Tesla: A Surprise Profit, a Stock Bounce, and a Factory Site Secured
Everything was moving in Tesla’s favor Wednesday night, with the electric automaker reporting an unexpected quarterly profit — its fourth in a row — for Q2 2020. This positive financial news, made possible by other automakers’ hunger for regulatory credits, sent the company’s already elevated (overvalued?) stock closer to the face of God.
At the same time, CEO Elon Musk announced something long suspected: That Tesla’s next domestic assembly plant will set up shop in Austin, Texas.
Tesla’s GAAP net income of $104 million followed a quarter that saw automotive revenues touch $5.18 billion, a slight uptick from Q1 but a modest 4 percent decrease from a year ago.

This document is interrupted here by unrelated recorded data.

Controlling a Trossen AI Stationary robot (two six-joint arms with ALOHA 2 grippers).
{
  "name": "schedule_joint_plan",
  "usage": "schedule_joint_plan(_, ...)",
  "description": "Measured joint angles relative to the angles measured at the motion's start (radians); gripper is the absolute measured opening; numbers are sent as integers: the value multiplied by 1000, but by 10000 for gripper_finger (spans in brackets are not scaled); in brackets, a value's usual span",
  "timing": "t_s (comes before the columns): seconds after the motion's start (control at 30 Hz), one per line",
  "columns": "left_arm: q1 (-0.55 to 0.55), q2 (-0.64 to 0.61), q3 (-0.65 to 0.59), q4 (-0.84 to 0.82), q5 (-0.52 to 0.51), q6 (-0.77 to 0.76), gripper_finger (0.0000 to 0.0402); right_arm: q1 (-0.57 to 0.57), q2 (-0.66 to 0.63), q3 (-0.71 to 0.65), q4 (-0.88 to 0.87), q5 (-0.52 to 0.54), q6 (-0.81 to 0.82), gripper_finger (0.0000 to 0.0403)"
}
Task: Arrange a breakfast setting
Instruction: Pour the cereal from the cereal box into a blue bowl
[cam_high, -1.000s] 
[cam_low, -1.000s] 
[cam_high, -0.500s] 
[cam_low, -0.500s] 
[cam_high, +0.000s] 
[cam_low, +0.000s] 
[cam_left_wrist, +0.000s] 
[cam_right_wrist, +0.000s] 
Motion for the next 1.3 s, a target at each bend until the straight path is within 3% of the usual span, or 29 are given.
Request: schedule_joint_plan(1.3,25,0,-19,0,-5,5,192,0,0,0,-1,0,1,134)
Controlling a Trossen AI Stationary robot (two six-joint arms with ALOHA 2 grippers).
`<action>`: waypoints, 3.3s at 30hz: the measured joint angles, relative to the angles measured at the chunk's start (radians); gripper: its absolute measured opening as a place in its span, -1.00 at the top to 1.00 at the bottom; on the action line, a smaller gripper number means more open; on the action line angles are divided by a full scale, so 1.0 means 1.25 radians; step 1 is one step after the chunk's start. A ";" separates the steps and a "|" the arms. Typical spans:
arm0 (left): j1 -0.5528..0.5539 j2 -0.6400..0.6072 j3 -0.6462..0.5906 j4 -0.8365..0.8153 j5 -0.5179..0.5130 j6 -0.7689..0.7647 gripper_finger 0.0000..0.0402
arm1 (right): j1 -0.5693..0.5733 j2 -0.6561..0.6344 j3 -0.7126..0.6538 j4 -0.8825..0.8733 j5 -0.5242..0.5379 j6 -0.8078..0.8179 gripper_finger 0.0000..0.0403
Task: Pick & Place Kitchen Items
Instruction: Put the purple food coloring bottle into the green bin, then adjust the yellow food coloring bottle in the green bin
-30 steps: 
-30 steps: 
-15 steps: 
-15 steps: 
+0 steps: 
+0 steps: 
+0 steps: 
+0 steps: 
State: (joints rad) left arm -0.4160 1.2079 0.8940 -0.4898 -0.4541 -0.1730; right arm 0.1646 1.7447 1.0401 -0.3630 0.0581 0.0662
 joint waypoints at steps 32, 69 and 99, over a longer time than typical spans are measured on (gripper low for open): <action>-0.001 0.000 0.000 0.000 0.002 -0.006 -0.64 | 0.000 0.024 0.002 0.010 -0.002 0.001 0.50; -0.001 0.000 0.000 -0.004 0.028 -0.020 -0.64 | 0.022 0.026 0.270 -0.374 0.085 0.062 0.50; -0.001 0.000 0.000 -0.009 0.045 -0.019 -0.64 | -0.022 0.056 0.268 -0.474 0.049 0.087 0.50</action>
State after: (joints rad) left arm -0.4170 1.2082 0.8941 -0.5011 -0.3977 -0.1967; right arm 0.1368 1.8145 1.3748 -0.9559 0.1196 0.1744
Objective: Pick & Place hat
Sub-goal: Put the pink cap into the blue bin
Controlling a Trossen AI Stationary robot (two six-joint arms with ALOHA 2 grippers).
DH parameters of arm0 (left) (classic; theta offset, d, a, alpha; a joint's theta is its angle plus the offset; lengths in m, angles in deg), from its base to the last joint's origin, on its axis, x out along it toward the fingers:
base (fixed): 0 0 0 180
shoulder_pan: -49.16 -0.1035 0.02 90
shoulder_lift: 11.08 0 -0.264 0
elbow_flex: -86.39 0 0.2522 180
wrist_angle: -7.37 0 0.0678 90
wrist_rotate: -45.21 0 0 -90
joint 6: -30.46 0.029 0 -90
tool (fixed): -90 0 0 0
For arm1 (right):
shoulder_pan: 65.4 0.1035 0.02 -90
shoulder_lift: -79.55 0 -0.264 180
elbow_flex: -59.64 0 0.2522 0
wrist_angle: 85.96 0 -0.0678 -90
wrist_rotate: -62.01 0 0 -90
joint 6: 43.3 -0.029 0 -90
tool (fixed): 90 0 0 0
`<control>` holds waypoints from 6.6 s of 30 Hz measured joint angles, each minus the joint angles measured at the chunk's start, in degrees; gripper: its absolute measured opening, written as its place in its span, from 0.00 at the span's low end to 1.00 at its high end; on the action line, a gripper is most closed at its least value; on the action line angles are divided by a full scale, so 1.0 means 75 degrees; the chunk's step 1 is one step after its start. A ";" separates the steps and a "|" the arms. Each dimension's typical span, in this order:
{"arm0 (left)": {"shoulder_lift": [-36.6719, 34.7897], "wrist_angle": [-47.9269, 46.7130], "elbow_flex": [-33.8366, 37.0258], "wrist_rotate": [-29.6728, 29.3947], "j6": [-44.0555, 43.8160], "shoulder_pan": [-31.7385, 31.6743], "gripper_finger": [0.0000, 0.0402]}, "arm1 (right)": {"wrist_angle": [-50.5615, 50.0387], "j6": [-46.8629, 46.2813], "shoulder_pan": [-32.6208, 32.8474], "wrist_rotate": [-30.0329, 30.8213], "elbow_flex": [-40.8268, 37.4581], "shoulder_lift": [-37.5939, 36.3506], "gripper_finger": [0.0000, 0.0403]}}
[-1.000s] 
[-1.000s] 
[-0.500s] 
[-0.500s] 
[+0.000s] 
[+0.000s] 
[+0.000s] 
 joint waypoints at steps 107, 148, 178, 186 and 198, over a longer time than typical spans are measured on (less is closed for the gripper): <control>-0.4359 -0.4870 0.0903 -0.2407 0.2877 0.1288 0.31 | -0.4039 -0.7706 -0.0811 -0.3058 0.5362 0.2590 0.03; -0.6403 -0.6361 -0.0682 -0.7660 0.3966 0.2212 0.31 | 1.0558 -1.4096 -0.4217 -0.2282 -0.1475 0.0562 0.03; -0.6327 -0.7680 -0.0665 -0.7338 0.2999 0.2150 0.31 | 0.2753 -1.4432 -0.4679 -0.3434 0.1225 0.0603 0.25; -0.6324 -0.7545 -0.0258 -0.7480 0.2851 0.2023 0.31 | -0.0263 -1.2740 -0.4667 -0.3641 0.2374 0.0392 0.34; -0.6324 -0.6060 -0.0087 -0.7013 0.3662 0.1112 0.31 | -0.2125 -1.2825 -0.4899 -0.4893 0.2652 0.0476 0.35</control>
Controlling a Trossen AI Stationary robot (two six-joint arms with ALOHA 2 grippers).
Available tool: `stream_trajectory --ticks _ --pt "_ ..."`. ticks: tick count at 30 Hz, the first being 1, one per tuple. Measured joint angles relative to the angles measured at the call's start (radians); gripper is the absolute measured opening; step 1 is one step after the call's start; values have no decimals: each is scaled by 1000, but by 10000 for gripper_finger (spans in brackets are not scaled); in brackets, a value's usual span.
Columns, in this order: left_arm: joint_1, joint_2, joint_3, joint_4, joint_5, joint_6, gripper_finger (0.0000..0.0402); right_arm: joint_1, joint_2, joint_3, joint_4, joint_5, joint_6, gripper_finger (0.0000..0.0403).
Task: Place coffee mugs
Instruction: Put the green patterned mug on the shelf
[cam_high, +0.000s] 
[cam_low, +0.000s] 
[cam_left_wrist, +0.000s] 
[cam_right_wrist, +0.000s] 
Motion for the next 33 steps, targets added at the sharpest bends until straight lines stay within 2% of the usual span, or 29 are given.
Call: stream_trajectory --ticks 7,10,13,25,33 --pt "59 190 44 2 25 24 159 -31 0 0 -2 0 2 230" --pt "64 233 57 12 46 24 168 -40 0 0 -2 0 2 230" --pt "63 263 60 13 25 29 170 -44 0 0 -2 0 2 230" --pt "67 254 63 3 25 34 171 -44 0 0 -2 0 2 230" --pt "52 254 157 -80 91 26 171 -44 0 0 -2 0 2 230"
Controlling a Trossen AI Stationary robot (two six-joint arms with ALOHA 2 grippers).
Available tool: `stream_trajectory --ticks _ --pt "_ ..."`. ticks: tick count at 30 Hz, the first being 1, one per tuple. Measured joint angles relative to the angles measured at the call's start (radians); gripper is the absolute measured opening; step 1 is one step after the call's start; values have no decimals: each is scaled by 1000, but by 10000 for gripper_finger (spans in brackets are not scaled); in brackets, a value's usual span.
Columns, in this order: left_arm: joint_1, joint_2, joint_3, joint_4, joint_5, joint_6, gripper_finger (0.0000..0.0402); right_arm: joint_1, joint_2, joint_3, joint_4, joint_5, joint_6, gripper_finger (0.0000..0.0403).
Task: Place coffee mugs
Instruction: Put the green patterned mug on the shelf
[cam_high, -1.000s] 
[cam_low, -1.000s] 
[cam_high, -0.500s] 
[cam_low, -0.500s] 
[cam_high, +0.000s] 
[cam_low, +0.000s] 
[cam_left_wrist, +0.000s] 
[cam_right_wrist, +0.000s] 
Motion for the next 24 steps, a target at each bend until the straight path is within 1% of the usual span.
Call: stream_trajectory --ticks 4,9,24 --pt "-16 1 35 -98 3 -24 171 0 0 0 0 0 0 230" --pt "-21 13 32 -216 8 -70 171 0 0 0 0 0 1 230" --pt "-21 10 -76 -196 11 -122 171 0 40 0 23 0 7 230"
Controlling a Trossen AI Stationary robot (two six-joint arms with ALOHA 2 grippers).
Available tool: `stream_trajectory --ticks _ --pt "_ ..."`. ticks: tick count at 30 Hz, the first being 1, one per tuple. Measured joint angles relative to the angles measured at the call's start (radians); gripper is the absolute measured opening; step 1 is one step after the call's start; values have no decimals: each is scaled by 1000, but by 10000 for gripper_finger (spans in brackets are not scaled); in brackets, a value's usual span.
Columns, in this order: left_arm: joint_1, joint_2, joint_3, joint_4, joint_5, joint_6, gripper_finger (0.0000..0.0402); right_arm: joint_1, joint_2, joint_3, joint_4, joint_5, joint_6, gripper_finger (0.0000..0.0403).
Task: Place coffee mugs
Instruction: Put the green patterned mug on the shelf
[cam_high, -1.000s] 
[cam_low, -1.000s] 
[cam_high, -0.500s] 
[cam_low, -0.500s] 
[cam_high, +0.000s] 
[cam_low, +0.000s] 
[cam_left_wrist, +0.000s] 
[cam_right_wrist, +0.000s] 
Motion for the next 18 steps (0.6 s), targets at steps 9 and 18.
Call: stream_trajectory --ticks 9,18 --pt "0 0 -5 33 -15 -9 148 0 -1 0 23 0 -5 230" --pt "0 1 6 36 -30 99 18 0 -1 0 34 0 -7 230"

Total revenue amounted to just over $6 billion, helped along by $428 million in regulatory credit sales.
Now the industry’s go-to source for such green indulgences, Tesla’s credit haul was nearly triple the sum recorded in the same quarter last year. In this case, it was enough revenue to push the company into the black during a time of both pandemic-borne fiscal hardship and previously-planned expansion.
Elsewhere on the company’s balance sheet, Tesla’s operating margin sits at 5.4 percent and cash flow has rebounded into the positive after reversing course last quarter. Available cash? $8.6 billion.
And Tesla will need that money, as there’s an assembly plant to finish in Germany, key to supplying that rapidly greening market with rolling stock, with a second U.S. plant waiting to get off the ground.
In an earnings call reported on by CNBC, Musk said his desired locale of Texas has come to pass. The automaker plans to build a sprawling assembly plant near Austin to supply the Eastern half of the United States with Model 3 and Y vehicles, as well as the upcoming Cybertruck and Semi. The company’s existing Fremont, California plant will continue taking care of global Model S and X production, as well as Model 3 and Y production for the Western U.S.
Musk characterized the planned second facility, situated 15 minutes from Austin (on 2,000 acres) as an “ecological paradise” complete with riverfront walking trails. Tax breaks totaling nearly $15 million are part of that land deal.
During the call, Musk said Tesla is not trying to be “super profitable” — rather, its main objective is sustainable growth. The company’s stock rose more than 5 percent in pre-market Thursday trading.
[Image: JL IMAGES/Shutterstock]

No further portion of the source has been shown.